For these exception cases the minimum value is -263 (-9223372036854775808) and the maximum value is 263-1 (9223372036854775807).

Note

In the future the integer type will be implemented using unlimited precission integers, so the above limitations and exceptions will eventually disappear.

A.4. Decimal primitive

Represents the mathematical concept of real number.

Currently the engine implements this type using 32 bit IEEE 754 single precision floating point numbers.

For some attributes this isn’t enough precision. In those exceptional cases the engine uses 64 bit double precision floating point numbers, in particular for the following attributes:

  • QuotaStorageLimit.usage
  • QuotaStorageLimit.memory_limit
  • QuotaStorageLimit.memory_usage
Note

In the future the decimal type will be implemented using unlimited precision decimal numbers, so the above limitations and exceptions will eventually disappear.

A.5. Date primitive

Represents a date and time.

The format returned by the engine is the one described in the XML Schema specification when requesting XML. For example, if you send a request like this to retrieve the XML representation of a virtual machine:

GET /ovirt-engine/api/vms/123
Accept: application/xml

The response body will contain the following XML document:

<vm id="123" href="/ovirt-engine/api/vms/123">
  ...
  <creation_time>2016-09-08T09:53:35.138+02:00</creation_time>
  ...
</vm>

When requesting the JSON representation the engine uses a different, format: an integer containing the number of seconds since Jan 1st 1970, also know as epoch time.
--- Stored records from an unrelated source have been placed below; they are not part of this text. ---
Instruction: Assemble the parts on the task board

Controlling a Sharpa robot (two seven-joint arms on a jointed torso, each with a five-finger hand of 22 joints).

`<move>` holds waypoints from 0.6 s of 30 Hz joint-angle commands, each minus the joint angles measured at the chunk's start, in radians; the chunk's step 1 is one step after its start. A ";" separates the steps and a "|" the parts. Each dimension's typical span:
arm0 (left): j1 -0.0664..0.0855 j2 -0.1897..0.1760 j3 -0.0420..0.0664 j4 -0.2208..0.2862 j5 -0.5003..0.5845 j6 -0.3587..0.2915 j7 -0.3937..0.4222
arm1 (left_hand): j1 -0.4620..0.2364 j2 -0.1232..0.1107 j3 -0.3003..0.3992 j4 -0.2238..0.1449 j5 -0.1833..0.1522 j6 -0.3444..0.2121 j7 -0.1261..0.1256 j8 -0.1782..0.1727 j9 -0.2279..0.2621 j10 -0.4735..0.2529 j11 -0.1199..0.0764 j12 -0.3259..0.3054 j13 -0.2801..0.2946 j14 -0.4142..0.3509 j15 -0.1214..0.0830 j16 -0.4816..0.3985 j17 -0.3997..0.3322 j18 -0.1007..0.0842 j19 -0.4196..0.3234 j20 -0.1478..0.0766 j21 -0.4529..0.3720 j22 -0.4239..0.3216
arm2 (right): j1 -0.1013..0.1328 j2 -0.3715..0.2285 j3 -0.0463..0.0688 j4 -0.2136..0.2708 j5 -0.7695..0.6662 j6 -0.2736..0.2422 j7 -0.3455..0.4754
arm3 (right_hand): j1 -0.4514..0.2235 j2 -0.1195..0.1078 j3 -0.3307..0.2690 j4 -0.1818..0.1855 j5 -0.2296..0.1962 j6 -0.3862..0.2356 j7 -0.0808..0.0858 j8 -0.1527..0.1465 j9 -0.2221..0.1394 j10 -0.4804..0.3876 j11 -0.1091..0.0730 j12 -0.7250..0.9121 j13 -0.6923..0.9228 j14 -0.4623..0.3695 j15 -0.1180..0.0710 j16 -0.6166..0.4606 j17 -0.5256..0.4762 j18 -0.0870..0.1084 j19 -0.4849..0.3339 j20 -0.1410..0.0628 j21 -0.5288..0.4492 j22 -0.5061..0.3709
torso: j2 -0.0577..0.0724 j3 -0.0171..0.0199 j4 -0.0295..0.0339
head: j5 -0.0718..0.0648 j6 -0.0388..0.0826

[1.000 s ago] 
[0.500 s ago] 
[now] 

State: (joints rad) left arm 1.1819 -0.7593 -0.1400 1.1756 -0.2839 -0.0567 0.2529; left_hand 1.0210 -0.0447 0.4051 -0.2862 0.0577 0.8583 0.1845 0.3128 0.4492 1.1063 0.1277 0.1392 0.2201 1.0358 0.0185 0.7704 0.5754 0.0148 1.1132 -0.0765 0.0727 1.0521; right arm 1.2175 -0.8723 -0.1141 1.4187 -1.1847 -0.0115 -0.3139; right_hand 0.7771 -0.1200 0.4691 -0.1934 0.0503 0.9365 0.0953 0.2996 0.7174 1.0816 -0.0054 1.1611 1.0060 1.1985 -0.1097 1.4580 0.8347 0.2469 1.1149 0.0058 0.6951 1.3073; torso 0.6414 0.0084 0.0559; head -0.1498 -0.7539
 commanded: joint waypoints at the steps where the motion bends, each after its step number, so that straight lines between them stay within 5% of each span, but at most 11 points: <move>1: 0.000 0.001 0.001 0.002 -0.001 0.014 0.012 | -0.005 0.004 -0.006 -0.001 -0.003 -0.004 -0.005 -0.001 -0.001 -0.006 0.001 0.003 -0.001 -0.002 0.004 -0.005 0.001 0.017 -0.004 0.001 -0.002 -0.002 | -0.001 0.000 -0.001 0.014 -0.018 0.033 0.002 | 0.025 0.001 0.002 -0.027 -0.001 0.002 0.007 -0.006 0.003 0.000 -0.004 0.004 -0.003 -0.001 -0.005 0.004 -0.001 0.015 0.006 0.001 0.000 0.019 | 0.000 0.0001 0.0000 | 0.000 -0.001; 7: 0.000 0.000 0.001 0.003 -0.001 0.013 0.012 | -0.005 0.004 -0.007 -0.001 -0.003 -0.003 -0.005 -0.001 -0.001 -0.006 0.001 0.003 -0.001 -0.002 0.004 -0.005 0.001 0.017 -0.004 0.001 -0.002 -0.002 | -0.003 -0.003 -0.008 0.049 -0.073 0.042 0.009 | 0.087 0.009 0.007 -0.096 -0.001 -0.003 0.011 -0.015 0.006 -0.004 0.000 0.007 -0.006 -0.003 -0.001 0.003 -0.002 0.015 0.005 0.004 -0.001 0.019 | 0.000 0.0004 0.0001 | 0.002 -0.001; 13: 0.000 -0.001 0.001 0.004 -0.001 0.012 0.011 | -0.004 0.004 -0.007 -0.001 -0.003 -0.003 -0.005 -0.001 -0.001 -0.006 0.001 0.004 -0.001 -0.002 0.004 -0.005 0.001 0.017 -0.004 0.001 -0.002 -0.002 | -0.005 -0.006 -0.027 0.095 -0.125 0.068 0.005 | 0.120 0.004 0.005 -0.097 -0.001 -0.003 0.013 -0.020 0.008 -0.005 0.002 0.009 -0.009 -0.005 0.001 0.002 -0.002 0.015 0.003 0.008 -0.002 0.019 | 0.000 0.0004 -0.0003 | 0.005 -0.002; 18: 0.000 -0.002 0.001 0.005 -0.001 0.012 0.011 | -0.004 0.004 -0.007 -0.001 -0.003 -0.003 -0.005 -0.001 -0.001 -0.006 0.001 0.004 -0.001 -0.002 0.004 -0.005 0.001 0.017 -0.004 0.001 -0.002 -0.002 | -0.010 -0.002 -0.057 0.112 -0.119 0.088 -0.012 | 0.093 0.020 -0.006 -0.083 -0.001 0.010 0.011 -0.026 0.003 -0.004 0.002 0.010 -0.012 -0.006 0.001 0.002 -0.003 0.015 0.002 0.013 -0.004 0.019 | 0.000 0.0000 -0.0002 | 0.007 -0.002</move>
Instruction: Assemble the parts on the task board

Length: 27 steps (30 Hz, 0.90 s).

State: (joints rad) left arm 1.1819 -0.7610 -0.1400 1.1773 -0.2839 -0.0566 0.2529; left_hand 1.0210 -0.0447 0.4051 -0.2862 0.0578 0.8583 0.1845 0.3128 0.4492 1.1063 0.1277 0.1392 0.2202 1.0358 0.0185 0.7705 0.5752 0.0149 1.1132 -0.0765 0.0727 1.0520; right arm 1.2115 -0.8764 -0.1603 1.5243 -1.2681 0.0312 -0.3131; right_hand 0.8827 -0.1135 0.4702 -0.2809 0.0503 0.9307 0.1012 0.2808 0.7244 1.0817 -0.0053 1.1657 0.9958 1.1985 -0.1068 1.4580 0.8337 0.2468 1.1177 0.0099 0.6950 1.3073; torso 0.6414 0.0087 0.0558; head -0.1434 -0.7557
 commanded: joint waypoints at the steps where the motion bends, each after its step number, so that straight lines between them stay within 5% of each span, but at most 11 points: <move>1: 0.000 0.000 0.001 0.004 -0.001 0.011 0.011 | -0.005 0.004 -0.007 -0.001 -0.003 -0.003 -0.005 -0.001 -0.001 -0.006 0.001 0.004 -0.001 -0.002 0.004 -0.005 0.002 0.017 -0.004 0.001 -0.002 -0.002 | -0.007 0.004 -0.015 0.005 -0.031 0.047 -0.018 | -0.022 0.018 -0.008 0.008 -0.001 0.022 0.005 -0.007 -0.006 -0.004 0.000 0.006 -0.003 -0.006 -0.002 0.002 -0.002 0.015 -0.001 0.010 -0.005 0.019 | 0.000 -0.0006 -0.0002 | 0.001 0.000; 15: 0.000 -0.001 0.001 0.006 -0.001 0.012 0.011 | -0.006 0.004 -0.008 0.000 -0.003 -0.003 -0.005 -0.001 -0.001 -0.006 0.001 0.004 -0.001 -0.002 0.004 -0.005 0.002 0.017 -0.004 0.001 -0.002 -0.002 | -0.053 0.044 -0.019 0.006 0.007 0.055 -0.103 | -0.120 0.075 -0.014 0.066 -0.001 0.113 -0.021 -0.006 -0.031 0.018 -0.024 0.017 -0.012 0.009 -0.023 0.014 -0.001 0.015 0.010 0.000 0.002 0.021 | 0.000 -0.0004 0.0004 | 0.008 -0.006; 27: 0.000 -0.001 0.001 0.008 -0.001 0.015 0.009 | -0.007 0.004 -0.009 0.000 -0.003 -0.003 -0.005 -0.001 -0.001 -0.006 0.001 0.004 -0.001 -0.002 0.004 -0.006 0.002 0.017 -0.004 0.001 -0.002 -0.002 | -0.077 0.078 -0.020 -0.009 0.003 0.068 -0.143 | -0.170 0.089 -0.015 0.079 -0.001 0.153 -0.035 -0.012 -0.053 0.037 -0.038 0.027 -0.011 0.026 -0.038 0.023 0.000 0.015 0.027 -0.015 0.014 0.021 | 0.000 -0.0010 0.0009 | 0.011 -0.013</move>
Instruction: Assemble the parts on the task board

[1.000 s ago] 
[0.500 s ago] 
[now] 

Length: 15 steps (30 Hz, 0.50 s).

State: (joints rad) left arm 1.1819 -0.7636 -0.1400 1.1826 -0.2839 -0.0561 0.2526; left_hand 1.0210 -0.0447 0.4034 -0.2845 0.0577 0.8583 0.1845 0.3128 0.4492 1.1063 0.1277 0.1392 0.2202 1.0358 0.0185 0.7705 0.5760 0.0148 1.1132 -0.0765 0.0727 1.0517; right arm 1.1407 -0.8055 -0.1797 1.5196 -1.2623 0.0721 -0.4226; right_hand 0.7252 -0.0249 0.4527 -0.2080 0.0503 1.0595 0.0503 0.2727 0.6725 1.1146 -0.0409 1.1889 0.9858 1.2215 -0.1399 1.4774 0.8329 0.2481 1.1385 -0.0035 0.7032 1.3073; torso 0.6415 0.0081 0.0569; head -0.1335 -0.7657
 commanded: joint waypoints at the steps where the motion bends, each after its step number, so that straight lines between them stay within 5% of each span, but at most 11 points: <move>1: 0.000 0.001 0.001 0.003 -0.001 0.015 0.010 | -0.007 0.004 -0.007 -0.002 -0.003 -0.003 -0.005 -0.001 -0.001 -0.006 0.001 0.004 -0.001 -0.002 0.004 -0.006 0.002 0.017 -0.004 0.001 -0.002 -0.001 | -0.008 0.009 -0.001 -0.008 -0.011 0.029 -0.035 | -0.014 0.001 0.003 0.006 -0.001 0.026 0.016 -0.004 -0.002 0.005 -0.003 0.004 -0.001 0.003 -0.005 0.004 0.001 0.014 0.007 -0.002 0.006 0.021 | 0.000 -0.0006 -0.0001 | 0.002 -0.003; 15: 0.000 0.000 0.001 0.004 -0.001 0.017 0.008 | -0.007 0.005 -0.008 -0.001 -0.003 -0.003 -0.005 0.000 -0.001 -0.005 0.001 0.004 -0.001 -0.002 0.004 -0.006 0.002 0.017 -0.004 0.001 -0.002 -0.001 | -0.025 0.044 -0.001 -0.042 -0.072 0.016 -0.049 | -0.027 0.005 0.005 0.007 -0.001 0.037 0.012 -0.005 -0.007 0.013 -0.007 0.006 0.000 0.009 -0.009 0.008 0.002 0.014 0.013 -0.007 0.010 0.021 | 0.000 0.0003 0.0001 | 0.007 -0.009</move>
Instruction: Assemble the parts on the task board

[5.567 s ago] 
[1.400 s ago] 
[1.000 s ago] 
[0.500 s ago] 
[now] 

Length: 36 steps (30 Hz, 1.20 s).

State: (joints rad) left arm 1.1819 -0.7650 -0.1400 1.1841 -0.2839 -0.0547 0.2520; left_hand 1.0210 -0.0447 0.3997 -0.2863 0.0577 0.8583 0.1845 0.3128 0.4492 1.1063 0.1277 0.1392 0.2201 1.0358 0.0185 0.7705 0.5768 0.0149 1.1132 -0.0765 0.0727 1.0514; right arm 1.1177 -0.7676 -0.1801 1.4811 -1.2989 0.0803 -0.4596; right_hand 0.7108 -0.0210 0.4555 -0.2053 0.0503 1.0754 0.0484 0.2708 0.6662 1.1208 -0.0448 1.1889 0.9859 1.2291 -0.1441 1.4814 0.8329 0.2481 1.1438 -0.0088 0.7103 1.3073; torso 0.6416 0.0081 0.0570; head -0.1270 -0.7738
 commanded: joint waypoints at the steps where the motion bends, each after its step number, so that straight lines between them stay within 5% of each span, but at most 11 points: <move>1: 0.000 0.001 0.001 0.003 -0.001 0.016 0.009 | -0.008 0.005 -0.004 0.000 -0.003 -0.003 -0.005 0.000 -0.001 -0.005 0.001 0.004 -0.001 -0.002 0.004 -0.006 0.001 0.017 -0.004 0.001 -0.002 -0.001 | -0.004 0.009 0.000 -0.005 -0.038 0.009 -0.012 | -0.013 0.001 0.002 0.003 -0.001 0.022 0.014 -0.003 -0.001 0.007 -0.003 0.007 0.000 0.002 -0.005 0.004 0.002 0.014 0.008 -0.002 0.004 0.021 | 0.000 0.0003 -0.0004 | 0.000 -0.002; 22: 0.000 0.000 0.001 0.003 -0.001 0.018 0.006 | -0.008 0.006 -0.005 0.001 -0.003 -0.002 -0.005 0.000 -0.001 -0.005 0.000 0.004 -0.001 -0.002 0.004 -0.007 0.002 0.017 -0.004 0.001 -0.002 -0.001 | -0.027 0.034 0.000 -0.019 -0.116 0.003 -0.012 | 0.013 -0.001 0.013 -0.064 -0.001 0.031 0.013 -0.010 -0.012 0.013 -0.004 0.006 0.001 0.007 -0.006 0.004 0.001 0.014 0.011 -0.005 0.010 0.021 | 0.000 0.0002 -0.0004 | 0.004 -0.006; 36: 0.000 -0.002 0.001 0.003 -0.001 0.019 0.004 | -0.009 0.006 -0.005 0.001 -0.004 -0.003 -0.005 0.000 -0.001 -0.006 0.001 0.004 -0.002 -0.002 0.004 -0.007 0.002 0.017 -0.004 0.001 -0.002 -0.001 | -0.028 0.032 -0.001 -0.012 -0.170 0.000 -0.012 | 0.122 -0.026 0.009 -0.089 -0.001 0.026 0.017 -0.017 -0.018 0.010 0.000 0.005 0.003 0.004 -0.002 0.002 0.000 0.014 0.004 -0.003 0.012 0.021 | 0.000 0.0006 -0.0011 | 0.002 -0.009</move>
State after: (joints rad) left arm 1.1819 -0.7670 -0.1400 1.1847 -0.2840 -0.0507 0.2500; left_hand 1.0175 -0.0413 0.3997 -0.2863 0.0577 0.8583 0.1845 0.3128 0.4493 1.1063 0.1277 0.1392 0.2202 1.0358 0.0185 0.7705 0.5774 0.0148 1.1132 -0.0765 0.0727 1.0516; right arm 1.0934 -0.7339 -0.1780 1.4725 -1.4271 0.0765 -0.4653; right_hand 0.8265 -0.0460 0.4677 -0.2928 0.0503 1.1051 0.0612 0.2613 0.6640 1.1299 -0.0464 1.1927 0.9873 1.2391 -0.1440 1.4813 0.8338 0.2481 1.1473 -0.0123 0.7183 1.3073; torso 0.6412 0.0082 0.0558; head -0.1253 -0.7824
For example, if you send a request like this to retrieve the JSON representation of a virtual machine:

GET /ovirt-engine/api/vms/123
Accept: application/json

The response body will contain the following JSON document:

{
  "id": "123",
  "href="/ovirt-engine/api/vms/123",
  ...
  "creation_time": 1472564909990,
  ...
}
Note

In both cases, the dates returned by the engine use the time zone configured in the server where it is running, in the above examples it is UTC+2.